In [1]:
# Titanic Dataset Analysis

In [2]:
import pandas as pd
import matplotlib as plt
import os

In [3]:
os.chdir('D:\Python\Kaggle')

In [4]:
## Import Machine learning and Metric Modules

from sklearn.tree import DecisionTreeClassifier
from sklearn.ensemble import RandomForestClassifier
from sklearn.linear_model import LogisticRegression
from sklearn.model_selection import train_test_split
from sklearn.metrics import accuracy_score
from sklearn.model_selection import cross_val_score

In [5]:
## Read the CSV file

file_path_train = r'D:\Python\Kaggle\titanic\train.csv'
file_path_test = r'D:\Python\Kaggle\titanic\test.csv'
df=pd.read_csv(file_path_train)
df_test=pd.read_csv(file_path_test)


In [6]:
## Data Cleanup
## Handle Missing Values

df['Age'] = df['Age'].fillna(df['Age'].median())
df['Embarked'] = df['Embarked'].fillna(df['Embarked'].mode()[0])

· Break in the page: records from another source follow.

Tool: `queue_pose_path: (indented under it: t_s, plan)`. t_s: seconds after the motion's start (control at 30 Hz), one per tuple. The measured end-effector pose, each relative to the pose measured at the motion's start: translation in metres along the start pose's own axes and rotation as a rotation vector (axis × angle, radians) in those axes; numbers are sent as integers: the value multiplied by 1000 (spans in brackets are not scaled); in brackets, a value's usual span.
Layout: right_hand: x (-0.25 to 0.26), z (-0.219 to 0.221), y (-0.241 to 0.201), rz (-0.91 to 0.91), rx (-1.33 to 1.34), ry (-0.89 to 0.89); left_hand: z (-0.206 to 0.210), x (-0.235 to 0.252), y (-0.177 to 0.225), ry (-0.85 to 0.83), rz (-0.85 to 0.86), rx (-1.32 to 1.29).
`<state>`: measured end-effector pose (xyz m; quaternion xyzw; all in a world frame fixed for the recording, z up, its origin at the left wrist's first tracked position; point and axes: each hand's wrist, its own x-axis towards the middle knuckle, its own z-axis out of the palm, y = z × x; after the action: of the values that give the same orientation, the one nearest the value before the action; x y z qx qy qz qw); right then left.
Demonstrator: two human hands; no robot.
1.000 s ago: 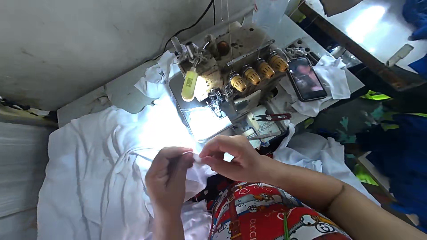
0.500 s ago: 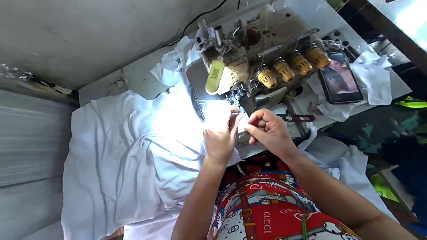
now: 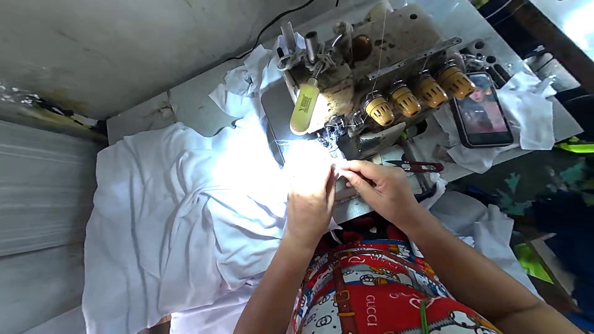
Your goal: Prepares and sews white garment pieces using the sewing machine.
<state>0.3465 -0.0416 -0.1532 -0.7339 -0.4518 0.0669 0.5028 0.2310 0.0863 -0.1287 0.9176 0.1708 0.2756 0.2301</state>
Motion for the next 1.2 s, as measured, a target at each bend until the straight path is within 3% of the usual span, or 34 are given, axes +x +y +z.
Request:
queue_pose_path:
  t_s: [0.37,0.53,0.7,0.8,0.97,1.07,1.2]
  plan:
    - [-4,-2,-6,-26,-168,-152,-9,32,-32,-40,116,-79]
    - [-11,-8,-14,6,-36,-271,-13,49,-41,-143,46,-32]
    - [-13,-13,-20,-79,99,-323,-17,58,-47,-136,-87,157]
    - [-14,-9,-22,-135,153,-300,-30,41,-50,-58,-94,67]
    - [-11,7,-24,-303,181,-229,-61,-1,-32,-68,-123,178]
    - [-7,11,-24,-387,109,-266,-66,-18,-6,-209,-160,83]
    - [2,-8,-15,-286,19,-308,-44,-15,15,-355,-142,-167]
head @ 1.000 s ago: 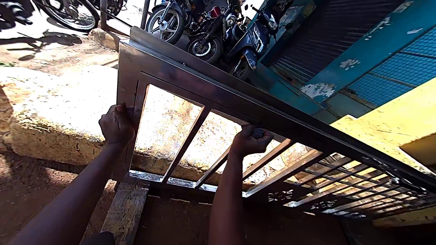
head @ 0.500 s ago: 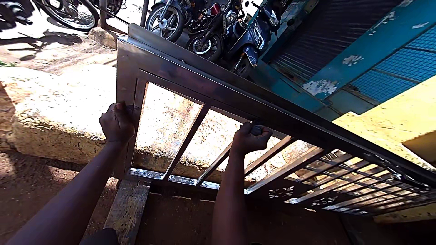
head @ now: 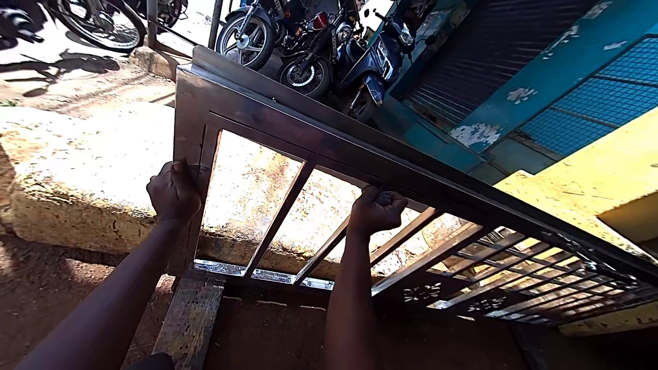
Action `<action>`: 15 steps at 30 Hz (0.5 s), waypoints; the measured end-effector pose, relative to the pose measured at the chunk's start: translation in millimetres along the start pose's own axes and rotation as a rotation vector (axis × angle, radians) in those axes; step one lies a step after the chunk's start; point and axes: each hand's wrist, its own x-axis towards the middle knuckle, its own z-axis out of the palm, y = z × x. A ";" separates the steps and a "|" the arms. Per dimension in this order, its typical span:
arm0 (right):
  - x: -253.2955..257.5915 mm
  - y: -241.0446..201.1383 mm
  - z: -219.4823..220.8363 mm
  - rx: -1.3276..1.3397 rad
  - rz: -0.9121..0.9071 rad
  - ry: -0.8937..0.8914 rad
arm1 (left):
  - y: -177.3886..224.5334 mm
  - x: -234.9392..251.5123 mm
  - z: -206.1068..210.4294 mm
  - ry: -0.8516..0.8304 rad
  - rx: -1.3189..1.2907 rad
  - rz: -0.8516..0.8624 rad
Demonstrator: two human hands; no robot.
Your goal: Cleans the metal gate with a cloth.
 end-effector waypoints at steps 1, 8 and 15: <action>0.7 -1.6 0.0 -0.014 0.006 0.002 | 0.6 -0.6 -0.1 -0.005 0.000 -0.009; -4.6 -0.3 -5.8 0.104 0.042 -0.043 | -5.1 -1.0 1.2 -0.008 -0.020 0.011; 1.0 6.7 -6.4 0.152 0.003 -0.039 | -2.5 -3.1 -0.4 -0.020 -0.023 -0.012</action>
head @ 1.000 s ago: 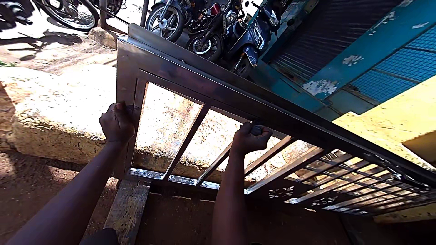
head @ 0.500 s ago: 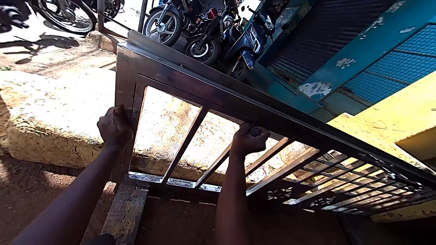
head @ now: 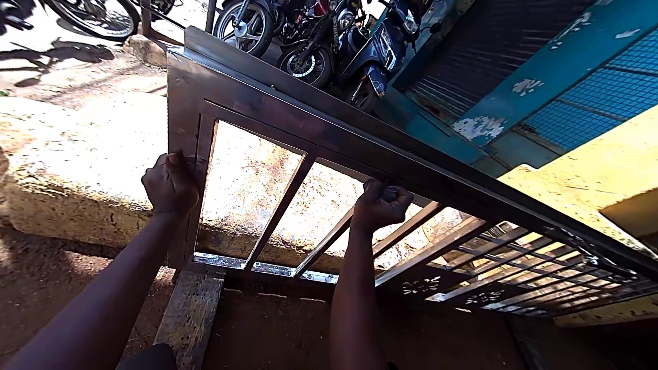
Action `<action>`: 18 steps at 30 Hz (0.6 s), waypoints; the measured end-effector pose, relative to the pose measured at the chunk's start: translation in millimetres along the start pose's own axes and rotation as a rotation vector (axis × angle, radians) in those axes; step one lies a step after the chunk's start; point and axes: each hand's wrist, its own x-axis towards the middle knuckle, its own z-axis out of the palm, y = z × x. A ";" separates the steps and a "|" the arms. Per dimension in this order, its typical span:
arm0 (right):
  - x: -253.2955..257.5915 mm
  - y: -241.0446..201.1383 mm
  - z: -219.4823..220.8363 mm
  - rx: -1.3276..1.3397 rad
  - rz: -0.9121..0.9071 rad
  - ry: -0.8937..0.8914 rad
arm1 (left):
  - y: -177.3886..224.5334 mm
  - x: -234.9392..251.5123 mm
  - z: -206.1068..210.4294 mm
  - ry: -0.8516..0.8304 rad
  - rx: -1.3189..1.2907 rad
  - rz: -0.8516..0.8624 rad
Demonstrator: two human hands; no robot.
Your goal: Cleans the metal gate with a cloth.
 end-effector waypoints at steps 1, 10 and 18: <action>-0.1 -0.6 -1.2 -0.014 0.001 -0.008 | 1.5 -0.6 -0.7 -0.003 0.005 -0.007; 14.9 22.8 -69.1 -0.093 0.039 -0.676 | 7.7 1.1 -4.5 -0.023 0.004 0.005; 85.4 -17.4 -104.7 0.437 0.240 -0.509 | 10.7 0.8 -6.6 -0.065 0.017 -0.029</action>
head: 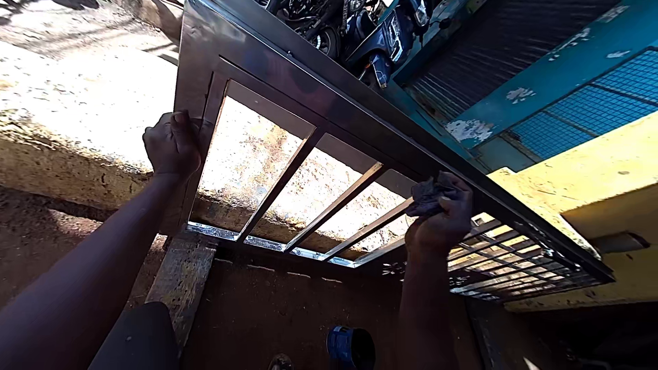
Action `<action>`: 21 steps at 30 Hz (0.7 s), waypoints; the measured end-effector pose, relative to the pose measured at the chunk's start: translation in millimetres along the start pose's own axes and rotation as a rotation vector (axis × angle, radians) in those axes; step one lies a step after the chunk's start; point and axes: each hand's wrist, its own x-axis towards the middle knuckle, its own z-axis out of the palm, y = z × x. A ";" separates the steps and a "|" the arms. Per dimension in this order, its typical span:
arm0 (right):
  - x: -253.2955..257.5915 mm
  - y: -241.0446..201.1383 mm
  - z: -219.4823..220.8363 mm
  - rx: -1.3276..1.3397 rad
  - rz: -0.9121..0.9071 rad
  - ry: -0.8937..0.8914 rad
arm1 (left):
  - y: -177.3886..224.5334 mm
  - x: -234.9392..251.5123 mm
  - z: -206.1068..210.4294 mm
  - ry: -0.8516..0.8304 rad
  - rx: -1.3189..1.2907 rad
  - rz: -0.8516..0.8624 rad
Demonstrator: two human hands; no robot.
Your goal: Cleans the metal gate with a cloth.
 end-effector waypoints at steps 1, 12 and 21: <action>-2.0 -5.0 0.5 0.129 0.152 -0.047 | -0.3 0.2 -0.1 -0.007 0.008 0.000; -55.9 22.0 7.5 0.490 0.656 0.155 | -0.3 2.9 -0.3 -0.002 -0.004 0.014; -55.9 13.1 28.5 0.608 0.747 0.153 | -0.3 2.0 0.4 -0.001 -0.014 0.015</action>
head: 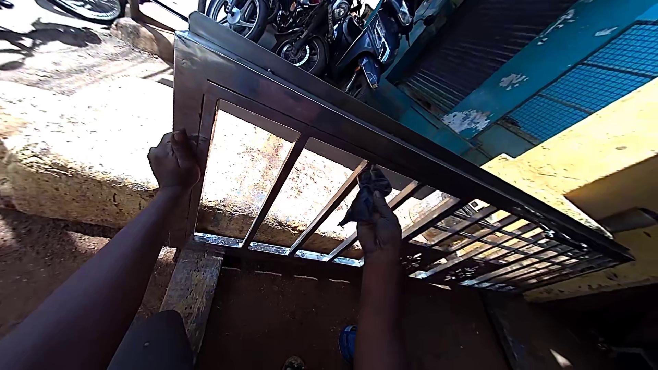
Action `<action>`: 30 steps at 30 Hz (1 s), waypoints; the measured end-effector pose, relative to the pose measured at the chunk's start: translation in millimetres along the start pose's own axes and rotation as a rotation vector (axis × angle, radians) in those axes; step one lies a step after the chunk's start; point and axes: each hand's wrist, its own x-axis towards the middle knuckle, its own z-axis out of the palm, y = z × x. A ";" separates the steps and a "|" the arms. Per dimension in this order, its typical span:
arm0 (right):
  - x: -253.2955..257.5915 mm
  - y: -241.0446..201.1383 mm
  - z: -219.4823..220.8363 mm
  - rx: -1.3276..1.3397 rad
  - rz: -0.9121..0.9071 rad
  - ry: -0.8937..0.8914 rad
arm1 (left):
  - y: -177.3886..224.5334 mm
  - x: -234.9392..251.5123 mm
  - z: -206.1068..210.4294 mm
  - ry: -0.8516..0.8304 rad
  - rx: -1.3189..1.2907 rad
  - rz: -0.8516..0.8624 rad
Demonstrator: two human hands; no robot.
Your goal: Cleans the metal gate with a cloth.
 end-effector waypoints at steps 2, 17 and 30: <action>-2.0 -0.5 -0.7 0.164 0.074 -0.005 | 0.7 0.0 -1.2 -0.009 0.008 -0.013; -12.3 -4.4 -37.7 -0.526 -0.025 0.015 | 0.3 -1.8 -2.4 -0.049 0.024 -0.026; -36.6 27.1 -41.5 0.397 0.357 0.014 | -2.6 2.1 -1.5 -0.057 0.019 -0.023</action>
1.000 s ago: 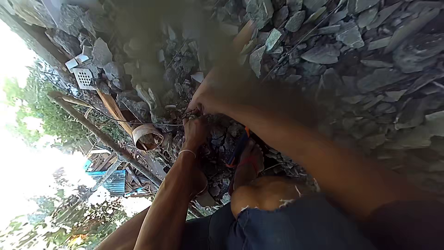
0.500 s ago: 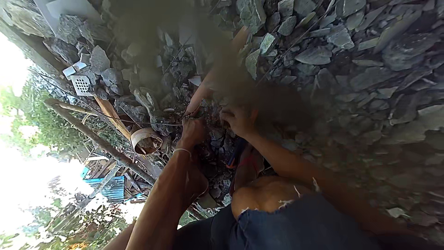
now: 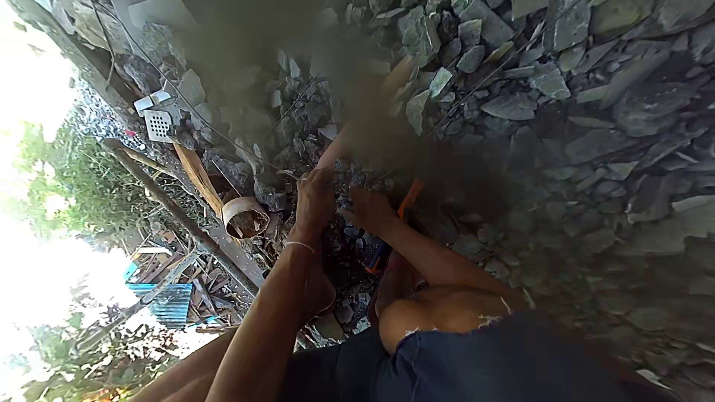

gender_dummies = pd.get_dummies(df['Sex'], prefix='gender')
df = pd.concat([df, gender_dummies], axis=1)

embarked_dummies = pd.get_dummies(df['Embarked'], prefix='Embarked')
df = pd.concat([df, embarked_dummies], axis=1)

tt_df_predictors=df.drop(['Survived','Name','PassengerId','Ticket','Cabin','Embarked','Sex'], axis=1)
tt_df_target=df['Survived']

In [7]:
# Split the dataset into training and testing sets
X_train, X_test, y_train, y_test = train_test_split(tt_df_predictors, tt_df_target, test_size=0.25, random_state=123)

In [8]:
# Create and fit the Logistic Regression model
logreg = LogisticRegression(max_iter=500)
#logreg.fit(X_train, y_train)
# Predict on the testing set
#y_pred = logreg.predict(X_test)
# Calculate accuracy
#accuracy = accuracy_score(y_test, y_pred)
#print("Accuracy of Logistic Regression Model:", accuracy)


cv_scores_log = cross_val_score(logreg, X_train, y_train, cv=5, scoring='accuracy')
print(f"Cross-validation accuracy scores: {cv_scores_log}")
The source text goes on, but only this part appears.